Hand back every line from the beginning of the data below through the line containing "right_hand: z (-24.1", word for word and free of pictures.

---+---

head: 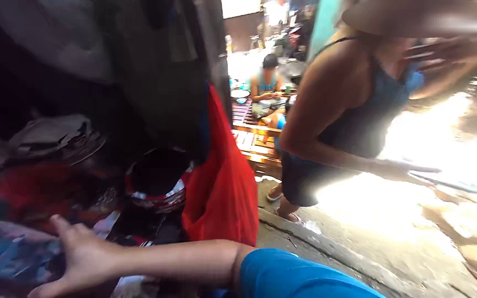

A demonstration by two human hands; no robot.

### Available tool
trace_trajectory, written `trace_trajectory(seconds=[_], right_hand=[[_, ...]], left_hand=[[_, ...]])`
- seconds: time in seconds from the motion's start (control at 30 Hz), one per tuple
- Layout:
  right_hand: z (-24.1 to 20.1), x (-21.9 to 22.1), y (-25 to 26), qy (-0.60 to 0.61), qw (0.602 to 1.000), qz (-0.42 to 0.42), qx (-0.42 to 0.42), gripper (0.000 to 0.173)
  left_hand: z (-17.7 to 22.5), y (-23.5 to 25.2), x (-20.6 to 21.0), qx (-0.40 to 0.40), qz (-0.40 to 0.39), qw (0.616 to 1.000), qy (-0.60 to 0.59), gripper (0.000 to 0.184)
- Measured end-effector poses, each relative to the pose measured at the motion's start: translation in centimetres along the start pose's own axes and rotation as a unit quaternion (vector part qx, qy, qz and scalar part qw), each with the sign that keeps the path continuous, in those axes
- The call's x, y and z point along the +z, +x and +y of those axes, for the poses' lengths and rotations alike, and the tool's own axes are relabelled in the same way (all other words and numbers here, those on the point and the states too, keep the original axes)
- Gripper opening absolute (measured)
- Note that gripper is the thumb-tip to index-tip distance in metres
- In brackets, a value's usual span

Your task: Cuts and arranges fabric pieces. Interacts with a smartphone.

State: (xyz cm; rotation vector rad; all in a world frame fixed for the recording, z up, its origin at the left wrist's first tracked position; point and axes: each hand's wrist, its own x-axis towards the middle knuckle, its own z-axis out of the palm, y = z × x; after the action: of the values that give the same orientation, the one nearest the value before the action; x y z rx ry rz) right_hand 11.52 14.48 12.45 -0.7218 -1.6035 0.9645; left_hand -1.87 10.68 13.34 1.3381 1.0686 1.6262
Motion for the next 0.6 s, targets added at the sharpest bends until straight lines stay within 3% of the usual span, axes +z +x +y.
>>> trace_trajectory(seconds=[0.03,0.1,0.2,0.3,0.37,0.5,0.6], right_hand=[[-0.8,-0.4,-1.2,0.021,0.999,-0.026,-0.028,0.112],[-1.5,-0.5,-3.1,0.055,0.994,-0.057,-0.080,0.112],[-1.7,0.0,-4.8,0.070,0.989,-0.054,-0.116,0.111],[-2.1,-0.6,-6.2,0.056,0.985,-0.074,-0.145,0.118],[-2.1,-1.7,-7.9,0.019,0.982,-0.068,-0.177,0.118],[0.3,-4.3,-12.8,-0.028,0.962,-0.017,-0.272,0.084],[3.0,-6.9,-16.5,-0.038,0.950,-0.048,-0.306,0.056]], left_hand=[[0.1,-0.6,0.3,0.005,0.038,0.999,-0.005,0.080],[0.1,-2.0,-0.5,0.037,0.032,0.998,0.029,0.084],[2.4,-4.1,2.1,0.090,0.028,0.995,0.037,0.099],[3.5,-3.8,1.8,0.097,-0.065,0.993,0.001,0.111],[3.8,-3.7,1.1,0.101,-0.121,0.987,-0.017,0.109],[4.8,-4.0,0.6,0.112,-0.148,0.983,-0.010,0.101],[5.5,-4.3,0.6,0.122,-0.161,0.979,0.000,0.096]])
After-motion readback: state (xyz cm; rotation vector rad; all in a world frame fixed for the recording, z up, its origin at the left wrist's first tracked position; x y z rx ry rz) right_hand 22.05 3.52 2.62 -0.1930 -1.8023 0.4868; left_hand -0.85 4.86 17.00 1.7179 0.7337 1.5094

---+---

WRITTEN RESPONSE
head: 

A demonstration by two human hands; no robot.

### Available tool
trace_trajectory, written `trace_trajectory(seconds=[_], right_hand=[[_, ...]], left_hand=[[_, ...]])`
- seconds: time in seconds from the motion's start (control at 30 Hz), one per tuple
- Layout:
  right_hand: z (-24.1 to 20.1), x (-21.9 to 22.1), y (-25 to 26), qy (-0.60 to 0.61), qw (0.602 to 1.000), qz (-0.42 to 0.42), qx (-0.42 to 0.42), gripper (0.000 to 0.173)

Nothing else is needed to complete the answer.